Aim of the exercise> Reproduce all the entries exactly and keep the pictures out.

Items from a data source>
■ ■ ■

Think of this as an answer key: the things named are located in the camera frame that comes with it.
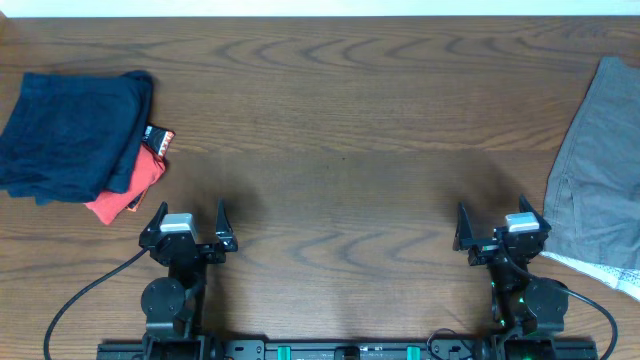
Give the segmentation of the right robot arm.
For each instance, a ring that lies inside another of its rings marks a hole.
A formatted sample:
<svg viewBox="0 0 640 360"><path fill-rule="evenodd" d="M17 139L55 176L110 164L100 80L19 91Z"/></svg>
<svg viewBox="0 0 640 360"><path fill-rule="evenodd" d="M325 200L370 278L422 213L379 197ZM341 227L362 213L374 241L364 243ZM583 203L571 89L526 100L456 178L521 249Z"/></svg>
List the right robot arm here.
<svg viewBox="0 0 640 360"><path fill-rule="evenodd" d="M468 253L471 266L488 269L492 289L492 317L500 326L476 340L475 359L550 359L555 357L554 335L564 330L568 296L555 280L537 277L528 264L542 252L549 223L519 198L519 211L505 216L493 235L476 238L463 204L457 207L454 249Z"/></svg>

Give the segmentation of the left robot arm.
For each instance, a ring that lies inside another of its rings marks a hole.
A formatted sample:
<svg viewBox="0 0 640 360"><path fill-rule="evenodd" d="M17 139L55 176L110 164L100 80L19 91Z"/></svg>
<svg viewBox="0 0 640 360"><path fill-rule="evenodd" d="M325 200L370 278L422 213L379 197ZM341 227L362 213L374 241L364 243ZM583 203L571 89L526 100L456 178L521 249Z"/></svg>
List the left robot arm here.
<svg viewBox="0 0 640 360"><path fill-rule="evenodd" d="M168 269L168 275L150 282L141 295L146 316L144 359L223 359L221 341L204 332L201 322L207 288L207 268L222 264L238 250L237 238L217 205L215 240L197 242L194 216L171 214L162 203L141 232L139 246Z"/></svg>

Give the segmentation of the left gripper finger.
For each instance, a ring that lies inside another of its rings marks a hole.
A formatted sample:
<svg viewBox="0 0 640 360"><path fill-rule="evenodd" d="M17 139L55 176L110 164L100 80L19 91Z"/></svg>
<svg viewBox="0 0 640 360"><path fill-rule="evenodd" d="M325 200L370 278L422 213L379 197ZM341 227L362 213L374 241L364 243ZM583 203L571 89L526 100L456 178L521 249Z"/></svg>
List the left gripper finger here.
<svg viewBox="0 0 640 360"><path fill-rule="evenodd" d="M235 234L227 218L222 199L218 201L215 233L221 243L235 242Z"/></svg>
<svg viewBox="0 0 640 360"><path fill-rule="evenodd" d="M144 230L144 234L152 234L152 233L160 233L161 223L164 217L168 214L168 204L166 202L162 202L156 211L155 215L151 219L151 221L146 226Z"/></svg>

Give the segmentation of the grey shorts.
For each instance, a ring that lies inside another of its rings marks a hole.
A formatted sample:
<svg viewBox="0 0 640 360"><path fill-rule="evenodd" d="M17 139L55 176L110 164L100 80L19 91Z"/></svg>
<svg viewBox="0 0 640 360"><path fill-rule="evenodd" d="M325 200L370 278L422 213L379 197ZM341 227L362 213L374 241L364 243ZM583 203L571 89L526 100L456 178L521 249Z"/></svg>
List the grey shorts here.
<svg viewBox="0 0 640 360"><path fill-rule="evenodd" d="M598 65L547 181L544 256L639 296L639 71Z"/></svg>

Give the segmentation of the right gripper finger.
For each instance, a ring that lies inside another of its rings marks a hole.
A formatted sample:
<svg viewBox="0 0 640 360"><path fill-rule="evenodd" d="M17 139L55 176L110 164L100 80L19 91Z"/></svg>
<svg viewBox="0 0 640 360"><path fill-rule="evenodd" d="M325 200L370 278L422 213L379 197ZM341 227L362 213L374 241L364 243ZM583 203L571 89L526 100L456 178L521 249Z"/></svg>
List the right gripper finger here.
<svg viewBox="0 0 640 360"><path fill-rule="evenodd" d="M524 194L519 196L518 203L521 213L532 213L539 225L544 225L546 223L546 220L535 210Z"/></svg>
<svg viewBox="0 0 640 360"><path fill-rule="evenodd" d="M468 250L474 244L474 237L467 211L462 202L457 206L457 225L454 236L453 249L455 251Z"/></svg>

■ ■ ■

Answer to the problem>
Think of this as an answer key: the things named are located in the camera frame that comes with it.
Give the segmentation of the right robot arm.
For each instance, a ring that lies inside another of its rings marks a hole.
A formatted sample:
<svg viewBox="0 0 640 360"><path fill-rule="evenodd" d="M17 139L55 176L110 164L100 80L19 91Z"/></svg>
<svg viewBox="0 0 640 360"><path fill-rule="evenodd" d="M325 200L370 278L422 213L379 197ZM341 227L362 213L374 241L364 243ZM583 203L571 89L526 100L456 178L521 249Z"/></svg>
List the right robot arm here.
<svg viewBox="0 0 640 360"><path fill-rule="evenodd" d="M468 253L471 266L488 269L492 289L492 317L500 326L476 340L475 359L550 359L555 357L554 335L564 330L568 296L555 280L537 277L528 264L542 252L549 223L519 198L519 211L505 216L493 235L476 238L463 204L457 207L454 249Z"/></svg>

Give the segmentation of the left robot arm.
For each instance, a ring that lies inside another of its rings marks a hole.
A formatted sample:
<svg viewBox="0 0 640 360"><path fill-rule="evenodd" d="M17 139L55 176L110 164L100 80L19 91Z"/></svg>
<svg viewBox="0 0 640 360"><path fill-rule="evenodd" d="M325 200L370 278L422 213L379 197ZM341 227L362 213L374 241L364 243ZM583 203L571 89L526 100L456 178L521 249Z"/></svg>
List the left robot arm here.
<svg viewBox="0 0 640 360"><path fill-rule="evenodd" d="M168 269L168 275L150 282L141 295L146 316L144 359L223 359L221 341L204 332L201 322L207 288L207 268L222 264L238 250L237 238L217 205L215 240L197 242L194 216L171 214L162 203L141 232L139 246Z"/></svg>

Give the segmentation of the left gripper finger.
For each instance, a ring that lies inside another of its rings marks a hole.
A formatted sample:
<svg viewBox="0 0 640 360"><path fill-rule="evenodd" d="M17 139L55 176L110 164L100 80L19 91Z"/></svg>
<svg viewBox="0 0 640 360"><path fill-rule="evenodd" d="M325 200L370 278L422 213L379 197ZM341 227L362 213L374 241L364 243ZM583 203L571 89L526 100L456 178L521 249Z"/></svg>
List the left gripper finger here.
<svg viewBox="0 0 640 360"><path fill-rule="evenodd" d="M235 234L227 218L222 199L218 201L215 233L221 243L235 242Z"/></svg>
<svg viewBox="0 0 640 360"><path fill-rule="evenodd" d="M144 230L144 234L152 234L152 233L160 233L161 223L164 217L168 214L168 204L166 202L162 202L156 211L155 215L151 219L151 221L146 226Z"/></svg>

Give the segmentation of the grey shorts.
For each instance, a ring that lies inside another of its rings marks a hole.
A formatted sample:
<svg viewBox="0 0 640 360"><path fill-rule="evenodd" d="M17 139L55 176L110 164L100 80L19 91Z"/></svg>
<svg viewBox="0 0 640 360"><path fill-rule="evenodd" d="M325 200L370 278L422 213L379 197ZM341 227L362 213L374 241L364 243ZM583 203L571 89L526 100L456 178L521 249Z"/></svg>
List the grey shorts here.
<svg viewBox="0 0 640 360"><path fill-rule="evenodd" d="M598 65L547 181L544 256L639 296L639 71Z"/></svg>

Give the segmentation of the right gripper finger.
For each instance, a ring that lies inside another of its rings marks a hole.
A formatted sample:
<svg viewBox="0 0 640 360"><path fill-rule="evenodd" d="M17 139L55 176L110 164L100 80L19 91Z"/></svg>
<svg viewBox="0 0 640 360"><path fill-rule="evenodd" d="M325 200L370 278L422 213L379 197ZM341 227L362 213L374 241L364 243ZM583 203L571 89L526 100L456 178L521 249Z"/></svg>
List the right gripper finger here.
<svg viewBox="0 0 640 360"><path fill-rule="evenodd" d="M524 194L519 196L518 203L521 213L532 213L539 225L544 225L546 223L546 220L535 210Z"/></svg>
<svg viewBox="0 0 640 360"><path fill-rule="evenodd" d="M468 250L474 244L474 237L467 211L462 202L457 206L457 225L454 236L453 249L455 251Z"/></svg>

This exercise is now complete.